◆ **Task to complete**
Wherever the word "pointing" occurs in the listing, copy the whole line.

◆ **Data for processing**
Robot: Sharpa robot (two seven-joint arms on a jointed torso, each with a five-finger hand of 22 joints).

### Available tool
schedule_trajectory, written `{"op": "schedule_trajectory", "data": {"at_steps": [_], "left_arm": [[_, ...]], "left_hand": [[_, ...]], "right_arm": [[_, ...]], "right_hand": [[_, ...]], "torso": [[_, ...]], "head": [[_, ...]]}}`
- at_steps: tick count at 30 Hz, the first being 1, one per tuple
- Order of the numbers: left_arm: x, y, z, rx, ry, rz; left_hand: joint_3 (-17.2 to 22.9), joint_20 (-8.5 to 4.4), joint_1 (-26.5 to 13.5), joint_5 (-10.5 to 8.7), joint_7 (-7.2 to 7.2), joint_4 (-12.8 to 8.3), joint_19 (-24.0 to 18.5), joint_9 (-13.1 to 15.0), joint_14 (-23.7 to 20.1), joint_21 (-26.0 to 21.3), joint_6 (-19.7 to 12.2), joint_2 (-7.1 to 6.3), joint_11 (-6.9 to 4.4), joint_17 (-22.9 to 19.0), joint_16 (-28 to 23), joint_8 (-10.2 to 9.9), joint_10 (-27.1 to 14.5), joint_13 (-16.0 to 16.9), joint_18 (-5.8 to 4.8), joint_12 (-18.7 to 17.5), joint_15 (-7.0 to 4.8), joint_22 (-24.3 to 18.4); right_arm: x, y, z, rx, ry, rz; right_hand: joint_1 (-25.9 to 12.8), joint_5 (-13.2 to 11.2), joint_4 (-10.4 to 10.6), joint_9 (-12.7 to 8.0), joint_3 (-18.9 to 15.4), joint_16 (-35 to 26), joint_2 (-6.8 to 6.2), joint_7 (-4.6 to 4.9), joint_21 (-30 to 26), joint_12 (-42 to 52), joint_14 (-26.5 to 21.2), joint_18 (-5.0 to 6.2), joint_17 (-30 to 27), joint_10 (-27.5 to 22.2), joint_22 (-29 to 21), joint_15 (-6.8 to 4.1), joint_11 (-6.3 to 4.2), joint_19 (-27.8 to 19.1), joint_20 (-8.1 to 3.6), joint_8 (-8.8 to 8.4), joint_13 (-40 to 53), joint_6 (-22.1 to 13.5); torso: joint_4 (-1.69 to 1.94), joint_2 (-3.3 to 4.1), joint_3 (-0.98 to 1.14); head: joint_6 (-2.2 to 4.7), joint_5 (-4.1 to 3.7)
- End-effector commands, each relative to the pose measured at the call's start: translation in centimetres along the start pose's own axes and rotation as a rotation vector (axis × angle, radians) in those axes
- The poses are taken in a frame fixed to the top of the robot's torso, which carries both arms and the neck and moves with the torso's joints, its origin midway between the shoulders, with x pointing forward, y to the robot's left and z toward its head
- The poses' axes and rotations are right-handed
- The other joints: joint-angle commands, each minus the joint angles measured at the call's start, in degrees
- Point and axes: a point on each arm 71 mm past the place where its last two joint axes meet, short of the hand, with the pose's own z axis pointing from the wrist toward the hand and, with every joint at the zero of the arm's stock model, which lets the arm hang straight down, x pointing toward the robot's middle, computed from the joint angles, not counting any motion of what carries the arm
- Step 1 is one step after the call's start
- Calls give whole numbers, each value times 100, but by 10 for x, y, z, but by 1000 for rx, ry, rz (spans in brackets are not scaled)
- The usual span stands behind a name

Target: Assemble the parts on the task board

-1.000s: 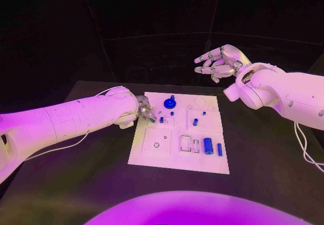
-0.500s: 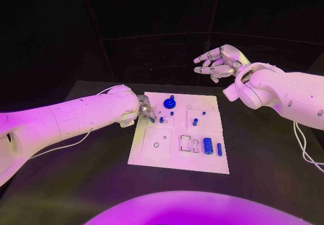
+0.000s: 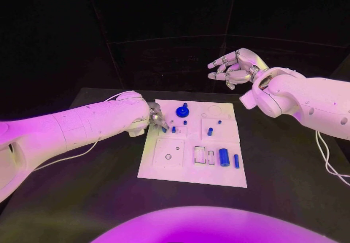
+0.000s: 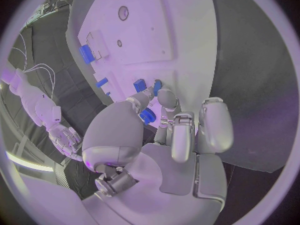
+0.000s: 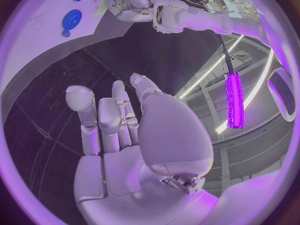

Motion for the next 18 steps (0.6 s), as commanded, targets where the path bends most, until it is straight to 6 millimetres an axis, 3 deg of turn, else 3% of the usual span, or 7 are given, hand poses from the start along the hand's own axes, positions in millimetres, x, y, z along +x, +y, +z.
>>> {"op": "schedule_trajectory", "data": {"at_steps": [1,10,14,18], "left_arm": [[5,4,1,-31,28,18],[4,5,1,-36,15,10],[3,5,1,-40,10,7],[3,5,1,-41,6,5]], "left_hand": [[-69,-26,-98,9,-16,11,40,-7,595,28,52,-14,5,1510,18,38,57,13,-53,21,-43,13],[-447,-42,-367,8,-25,194,65,-6,595,68,137,-137,-4,1510,18,63,95,58,-65,55,-55,65],[-735,-47,-674,9,-25,454,85,0,595,103,188,-121,-3,1510,18,88,110,79,-76,71,-56,109],[-985,-53,-814,8,-38,571,99,8,595,130,199,-187,-13,1510,18,106,122,100,-82,87,-66,145]], "right_arm": [[0,1,0,-8,7,0],[-1,1,0,-5,6,-1],[-2,0,0,-3,4,-2],[-3,-1,0,0,1,-3]], "right_hand": [[-8,23,-4,-4,41,-17,-30,-16,-23,9,36,69,1,40,-5,-7,-15,23,5,13,-7,-6],[-12,23,-2,-4,42,-19,-33,-15,-24,10,36,70,-1,40,-7,-6,-15,23,5,13,-9,-6],[-21,22,3,-4,44,-21,-36,-15,-25,12,37,69,-1,40,-6,-6,-14,25,5,13,-12,-7],[-33,20,11,-5,45,-23,-37,-14,-28,14,37,69,-1,41,-9,-5,-12,25,5,13,-16,-8]], "torso": [[7,-4,-3],[7,-2,-4],[3,-1,-2],[7,-1,-5]], "head": [[-1,-6],[-1,-4],[-1,-3],[-1,-10]]}}
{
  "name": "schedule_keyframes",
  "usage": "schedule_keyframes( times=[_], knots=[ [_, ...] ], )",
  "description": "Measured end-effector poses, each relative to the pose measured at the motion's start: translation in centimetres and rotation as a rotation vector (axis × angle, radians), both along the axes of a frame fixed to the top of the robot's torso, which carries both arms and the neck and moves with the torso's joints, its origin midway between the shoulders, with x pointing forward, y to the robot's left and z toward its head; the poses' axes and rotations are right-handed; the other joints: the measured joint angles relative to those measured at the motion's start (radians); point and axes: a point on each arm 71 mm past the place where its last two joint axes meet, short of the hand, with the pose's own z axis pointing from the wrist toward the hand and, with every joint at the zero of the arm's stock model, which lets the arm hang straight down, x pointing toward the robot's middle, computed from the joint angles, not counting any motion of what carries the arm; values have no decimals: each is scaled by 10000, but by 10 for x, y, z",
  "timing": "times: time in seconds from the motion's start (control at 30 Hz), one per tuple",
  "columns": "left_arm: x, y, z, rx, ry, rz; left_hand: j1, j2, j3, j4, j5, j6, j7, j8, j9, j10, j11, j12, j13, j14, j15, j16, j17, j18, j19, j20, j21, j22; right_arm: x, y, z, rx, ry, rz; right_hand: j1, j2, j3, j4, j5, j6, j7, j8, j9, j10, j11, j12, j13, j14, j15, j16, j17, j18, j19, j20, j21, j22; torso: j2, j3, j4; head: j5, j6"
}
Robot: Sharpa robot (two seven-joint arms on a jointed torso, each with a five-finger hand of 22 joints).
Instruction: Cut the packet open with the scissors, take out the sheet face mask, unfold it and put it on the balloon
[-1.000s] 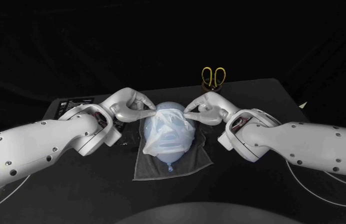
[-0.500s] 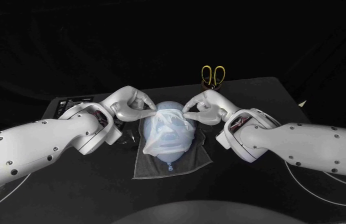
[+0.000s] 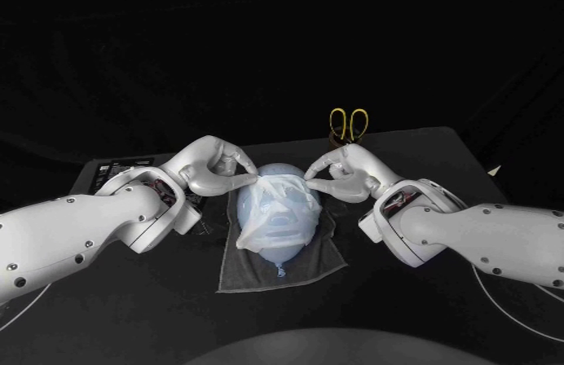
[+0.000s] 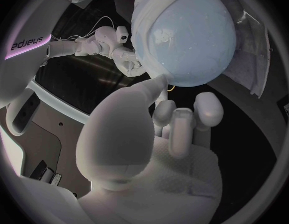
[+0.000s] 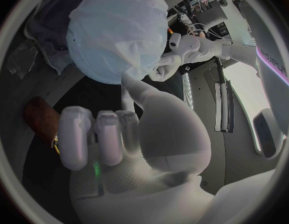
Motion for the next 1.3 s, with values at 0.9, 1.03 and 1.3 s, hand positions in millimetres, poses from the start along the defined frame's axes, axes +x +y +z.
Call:
schedule_keyframes(
  times=[0.9, 1.03, 1.3],
  knots=[
    [-5, -1, 19, -1022, -267, -62, -365, -78, 501, -271, -1, -291, 11, 374, 2, 36, 32, 44, 79, -1, 6, -5, 0, 0, 35, 37, 77, 64, 6, 3, -4, 51, 92, 246, -1029, -612, -1000, 665, 2, -1652, 802, -1263, -495, -31, 615, 18, -5, -18, 486, 0, -8, -11, 17, 383, -498, -6, 9, 5, 2, -63, 104],
    [-5, 0, 19, -1014, -234, -69, -389, -77, 502, -270, -3, -295, 8, 374, 3, 37, 32, 43, 78, -1, 8, -5, 0, 0, 35, 37, 77, 64, 7, 4, -5, 10, 126, 283, -830, -412, -1000, 665, 2, -1494, 735, -1264, -498, -31, 615, 13, -1, -19, 486, 0, -7, -11, 17, 384, -499, -5, 9, 5, 9, -67, 87],
    [-5, 0, 19, -992, -181, -89, -402, -91, 566, -280, -39, -312, -8, 408, 6, 37, 32, 36, 75, 0, 9, -6, 0, 0, 34, 37, 77, 84, 9, 7, -7, -103, 293, 442, -541, 6, -878, 786, 2, -774, 470, -1057, -428, -17, 475, 28, 1, -28, 467, -6, -2, -11, 16, 385, -433, 0, 3, -1, 6, -75, 68]
  ],
)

◆ **Answer for this exercise**
- The poses are taken in a frame fixed to the top of the robot's torso, which carries both arms and the neck and moves with the torso's joints, its origin midway between the shoulders, with x pointing forward, y to the robot's left and z toward its head
- Point and axes: a point on each arm 71 mm past the place where its last two joint axes meet, short of the hand, with the pose's own z axis pointing from the wrist toward the hand and, with every joint at the zero of the arm's stock model, which lets the arm hang straight down, x pointing toward the robot's middle, computed from the joint angles, not counting any motion of what carries the arm
  "description": "Measured end-effector poses, each relative to the pose measured at the motion's start: translation in centimetres and rotation as a rotation vector (axis × angle, radians), both along the axes of a frame fixed to the top of the robot's torso, which carries both arms and the neck and moves with the torso's joints, its origin midway between the shoulders, with x pointing forward, y to the robot's left and z toward its head; the poses' axes and rotations are right-handed; the other joints: the measured joint angles relative to those measured at the motion's start (radians); point and axes: a point on each arm 71 mm past the place where its last two joint axes meet, short of the hand, with the pose's own z axis pointing from the wrist toward the hand and, with every joint at the zero of the arm's stock model, which lets the arm hang straight down, x pointing toward the robot's middle, computed from the joint angles, not counting any motion of what carries the arm; values have no decimals: each is scaled by 10000, but by 10 for x, y, z",

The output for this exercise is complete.